En la sala que hacía de comedor, que tenía esa ventana un poco mezquina que miraba al sur, donde un gran campo de alfalfa separaba el camino real y de las vías del Mitre que corrían paralelas, dando a la mirada un poco más de luz que imaginara aquel horizonte siempre en fuga, donde caían las bandadas de pájaros como en un pozo sin fin, estaban los hombres.

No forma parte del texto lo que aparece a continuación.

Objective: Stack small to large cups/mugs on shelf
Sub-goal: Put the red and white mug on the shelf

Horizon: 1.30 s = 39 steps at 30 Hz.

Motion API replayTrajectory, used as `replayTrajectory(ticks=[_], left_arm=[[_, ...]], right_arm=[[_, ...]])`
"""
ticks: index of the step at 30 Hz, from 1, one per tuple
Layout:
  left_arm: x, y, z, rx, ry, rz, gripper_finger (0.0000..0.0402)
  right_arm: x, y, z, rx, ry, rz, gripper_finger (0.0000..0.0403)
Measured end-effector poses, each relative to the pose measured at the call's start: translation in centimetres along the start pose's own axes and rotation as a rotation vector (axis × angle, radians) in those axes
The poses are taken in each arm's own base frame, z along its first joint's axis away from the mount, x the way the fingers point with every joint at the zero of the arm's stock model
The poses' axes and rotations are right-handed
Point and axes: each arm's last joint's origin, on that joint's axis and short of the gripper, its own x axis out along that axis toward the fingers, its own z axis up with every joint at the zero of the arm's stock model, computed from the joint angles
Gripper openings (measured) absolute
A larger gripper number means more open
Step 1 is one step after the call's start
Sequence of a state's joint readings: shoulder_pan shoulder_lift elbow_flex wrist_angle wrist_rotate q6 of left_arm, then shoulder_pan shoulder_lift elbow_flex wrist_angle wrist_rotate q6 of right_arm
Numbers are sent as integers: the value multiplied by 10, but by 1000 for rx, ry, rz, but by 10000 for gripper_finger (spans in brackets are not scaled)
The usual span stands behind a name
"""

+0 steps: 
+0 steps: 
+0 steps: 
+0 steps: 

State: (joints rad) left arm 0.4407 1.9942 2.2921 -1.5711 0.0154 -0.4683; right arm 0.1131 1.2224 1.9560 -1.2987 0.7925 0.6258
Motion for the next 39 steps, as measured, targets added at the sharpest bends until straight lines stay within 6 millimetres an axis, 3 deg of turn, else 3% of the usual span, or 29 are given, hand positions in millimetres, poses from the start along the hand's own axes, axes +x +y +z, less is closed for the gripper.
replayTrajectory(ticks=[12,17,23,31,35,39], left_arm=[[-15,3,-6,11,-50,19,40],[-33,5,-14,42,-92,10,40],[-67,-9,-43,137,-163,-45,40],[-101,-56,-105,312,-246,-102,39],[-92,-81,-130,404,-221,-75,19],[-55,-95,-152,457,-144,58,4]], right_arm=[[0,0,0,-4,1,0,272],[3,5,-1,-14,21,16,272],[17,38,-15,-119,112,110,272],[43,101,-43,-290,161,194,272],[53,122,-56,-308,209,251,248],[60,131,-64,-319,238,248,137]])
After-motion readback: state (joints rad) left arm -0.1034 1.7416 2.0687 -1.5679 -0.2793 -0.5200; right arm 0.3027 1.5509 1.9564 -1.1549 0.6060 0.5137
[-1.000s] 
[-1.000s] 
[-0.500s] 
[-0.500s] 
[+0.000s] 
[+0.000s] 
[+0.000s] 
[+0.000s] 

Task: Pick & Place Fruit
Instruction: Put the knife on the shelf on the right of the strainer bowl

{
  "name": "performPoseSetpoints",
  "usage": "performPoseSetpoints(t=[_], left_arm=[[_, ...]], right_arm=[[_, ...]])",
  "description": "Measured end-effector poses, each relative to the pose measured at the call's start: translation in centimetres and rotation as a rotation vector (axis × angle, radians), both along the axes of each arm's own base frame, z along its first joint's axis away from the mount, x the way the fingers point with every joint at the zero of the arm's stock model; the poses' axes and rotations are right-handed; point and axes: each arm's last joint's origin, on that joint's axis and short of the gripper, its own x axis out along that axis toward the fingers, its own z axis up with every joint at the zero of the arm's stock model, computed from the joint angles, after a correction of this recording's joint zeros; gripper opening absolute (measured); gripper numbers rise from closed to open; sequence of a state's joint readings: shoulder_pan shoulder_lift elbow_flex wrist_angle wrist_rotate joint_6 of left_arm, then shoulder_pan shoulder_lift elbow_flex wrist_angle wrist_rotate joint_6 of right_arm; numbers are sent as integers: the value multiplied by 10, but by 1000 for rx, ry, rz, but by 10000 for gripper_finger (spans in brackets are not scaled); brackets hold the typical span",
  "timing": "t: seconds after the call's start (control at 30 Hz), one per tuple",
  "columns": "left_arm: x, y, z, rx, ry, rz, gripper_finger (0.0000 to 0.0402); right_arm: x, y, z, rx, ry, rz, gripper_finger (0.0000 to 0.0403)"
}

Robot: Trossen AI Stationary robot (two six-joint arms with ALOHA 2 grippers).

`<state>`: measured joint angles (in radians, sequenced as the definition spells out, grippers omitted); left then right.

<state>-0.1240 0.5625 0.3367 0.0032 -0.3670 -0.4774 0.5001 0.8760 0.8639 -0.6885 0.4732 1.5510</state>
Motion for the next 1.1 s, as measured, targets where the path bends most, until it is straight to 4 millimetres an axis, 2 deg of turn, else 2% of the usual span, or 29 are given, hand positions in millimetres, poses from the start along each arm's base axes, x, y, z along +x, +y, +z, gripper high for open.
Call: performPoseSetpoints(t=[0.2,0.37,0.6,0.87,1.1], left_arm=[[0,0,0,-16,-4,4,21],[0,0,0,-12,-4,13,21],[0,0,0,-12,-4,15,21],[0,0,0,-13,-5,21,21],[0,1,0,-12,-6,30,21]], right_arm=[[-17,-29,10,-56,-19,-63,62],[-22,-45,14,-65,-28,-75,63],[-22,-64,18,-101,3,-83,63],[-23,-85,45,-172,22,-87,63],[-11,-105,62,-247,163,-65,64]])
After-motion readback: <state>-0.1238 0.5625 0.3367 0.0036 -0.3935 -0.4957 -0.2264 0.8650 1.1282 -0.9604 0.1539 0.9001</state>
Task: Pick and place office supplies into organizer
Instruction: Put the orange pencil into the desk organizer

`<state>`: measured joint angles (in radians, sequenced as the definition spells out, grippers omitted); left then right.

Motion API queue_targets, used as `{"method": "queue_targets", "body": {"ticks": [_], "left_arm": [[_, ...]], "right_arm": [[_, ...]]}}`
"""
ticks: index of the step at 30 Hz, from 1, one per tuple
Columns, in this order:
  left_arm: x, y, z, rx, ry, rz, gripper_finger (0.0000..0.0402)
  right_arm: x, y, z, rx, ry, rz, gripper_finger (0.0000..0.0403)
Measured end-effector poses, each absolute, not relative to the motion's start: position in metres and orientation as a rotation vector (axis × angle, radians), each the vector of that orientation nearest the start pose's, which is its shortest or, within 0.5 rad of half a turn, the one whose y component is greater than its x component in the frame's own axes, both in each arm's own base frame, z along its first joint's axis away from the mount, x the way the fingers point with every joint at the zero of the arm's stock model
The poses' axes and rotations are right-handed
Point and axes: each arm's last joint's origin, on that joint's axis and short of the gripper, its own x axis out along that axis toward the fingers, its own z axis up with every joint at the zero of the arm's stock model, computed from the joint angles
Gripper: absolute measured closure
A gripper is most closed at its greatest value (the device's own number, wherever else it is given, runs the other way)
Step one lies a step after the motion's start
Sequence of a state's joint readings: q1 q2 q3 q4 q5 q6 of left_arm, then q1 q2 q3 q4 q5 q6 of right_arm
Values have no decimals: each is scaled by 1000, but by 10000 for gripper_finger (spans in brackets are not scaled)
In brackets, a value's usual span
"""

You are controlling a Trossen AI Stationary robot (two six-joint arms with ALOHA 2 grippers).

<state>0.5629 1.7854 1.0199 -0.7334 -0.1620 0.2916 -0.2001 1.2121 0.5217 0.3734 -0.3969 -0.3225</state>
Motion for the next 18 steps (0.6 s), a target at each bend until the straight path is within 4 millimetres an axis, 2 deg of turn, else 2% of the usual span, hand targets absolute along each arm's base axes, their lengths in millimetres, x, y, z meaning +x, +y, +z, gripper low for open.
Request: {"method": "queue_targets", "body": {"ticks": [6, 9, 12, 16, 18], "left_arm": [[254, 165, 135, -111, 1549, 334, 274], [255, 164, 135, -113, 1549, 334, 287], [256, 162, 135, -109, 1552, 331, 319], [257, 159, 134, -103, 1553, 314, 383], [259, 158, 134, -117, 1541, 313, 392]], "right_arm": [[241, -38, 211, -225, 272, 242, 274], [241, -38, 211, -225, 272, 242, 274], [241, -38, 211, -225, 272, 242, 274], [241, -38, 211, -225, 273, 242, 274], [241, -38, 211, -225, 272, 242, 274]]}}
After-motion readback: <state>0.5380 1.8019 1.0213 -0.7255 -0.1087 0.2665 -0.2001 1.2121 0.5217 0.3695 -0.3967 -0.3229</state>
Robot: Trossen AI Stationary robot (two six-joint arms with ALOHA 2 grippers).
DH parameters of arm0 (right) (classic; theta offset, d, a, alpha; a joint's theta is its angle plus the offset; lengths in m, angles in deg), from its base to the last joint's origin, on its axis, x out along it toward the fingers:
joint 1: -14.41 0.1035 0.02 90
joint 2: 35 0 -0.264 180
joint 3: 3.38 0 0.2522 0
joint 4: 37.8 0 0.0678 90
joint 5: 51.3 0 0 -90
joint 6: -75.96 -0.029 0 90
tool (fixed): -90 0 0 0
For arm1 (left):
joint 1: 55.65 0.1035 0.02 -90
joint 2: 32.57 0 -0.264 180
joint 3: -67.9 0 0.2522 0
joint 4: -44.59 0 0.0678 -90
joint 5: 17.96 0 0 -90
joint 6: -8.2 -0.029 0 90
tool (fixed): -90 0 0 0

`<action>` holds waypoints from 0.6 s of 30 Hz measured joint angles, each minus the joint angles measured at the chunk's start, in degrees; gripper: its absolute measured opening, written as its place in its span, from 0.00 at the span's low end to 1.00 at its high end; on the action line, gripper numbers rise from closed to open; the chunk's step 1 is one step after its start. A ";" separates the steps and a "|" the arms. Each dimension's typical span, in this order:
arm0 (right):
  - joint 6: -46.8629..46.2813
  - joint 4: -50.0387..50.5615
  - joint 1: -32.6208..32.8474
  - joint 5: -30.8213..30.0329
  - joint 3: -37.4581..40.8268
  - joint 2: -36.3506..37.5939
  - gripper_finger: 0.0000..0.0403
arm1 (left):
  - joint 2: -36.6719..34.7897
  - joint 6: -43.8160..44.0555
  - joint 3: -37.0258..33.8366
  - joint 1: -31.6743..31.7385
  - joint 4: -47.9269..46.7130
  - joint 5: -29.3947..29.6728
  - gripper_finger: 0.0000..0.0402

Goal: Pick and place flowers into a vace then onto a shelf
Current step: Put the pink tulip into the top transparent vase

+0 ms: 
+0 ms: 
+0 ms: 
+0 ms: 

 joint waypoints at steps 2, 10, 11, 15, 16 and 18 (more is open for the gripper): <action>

En ese comedor los hombres en ropa de trabajo -pero limpia- estarían trenzados en un truco conversado y ocurrente, en un paréntesis forzado en las tareas y la preocupación de perder parte de la cosecha si esta lluvia sigue y que nadie comenta porque todos son supersticiosos. Se permiten entonces bromear, reírse, gritar un truco con voces que alarmarían a las mujeres si no los conocieran. Mientras tanto el campo se encoge como un pollo mojado, como queriendo escurrirse, esconderse del millón de clavos líquidos que cae sobre su indefensión, su desamparo.
Los animales le ponen el anca a la lluvia, las gallinas y los pavos se esconden en ese pequeño galpón de chapas que sirve para guardar los trastos y un grupo de cluecas con sus pollitos se refugian bajo el horno donde se cuece el pan de los días felices. Con estas lluvias crecen las cañadas, se hacen intransitables los potreros y los corrales con su pisoteo forman una masa chirle de barro y bosta de vacas y caballos. Las ovejas se refugian debajo de unas parvas y los únicos felices son los cerdos que hozan en esas grandes depresiones que cavan con su trompa en los chiqueros y se dan un auténtico y profundo baño de aguas barrosísimas.
Nosotros, los más chicos, miramos entre azorados y perplejos toda esa sábana líquida cayendo impiadosa y podemos pensar en cómo habrá de caer sobre ese caserío indefenso que se queda sin comunicación con sus calles de tierras inundadas, sus grandes zanjones que desaguan hacia el campo y donde no podremos arrojar esos barquitos de madera o esas latas de sardinas abiertas que simulan la piragua de los aborígenes navegando peligrosamente hacia el callejón de los Correa y de los Sánchez y que en el remolino donde se juntan todos los zanjones del "Barrio El Jazmín", justo enfrente de don José Vélez, con su pino majestuoso irían a desaparecer todas estas pequeñas y simuladas embarcaciones, que se salvarán por esta vez porque un temporal nos retuvo en el campo, con nuestros padres, justo justo en un tiempo de cosecha.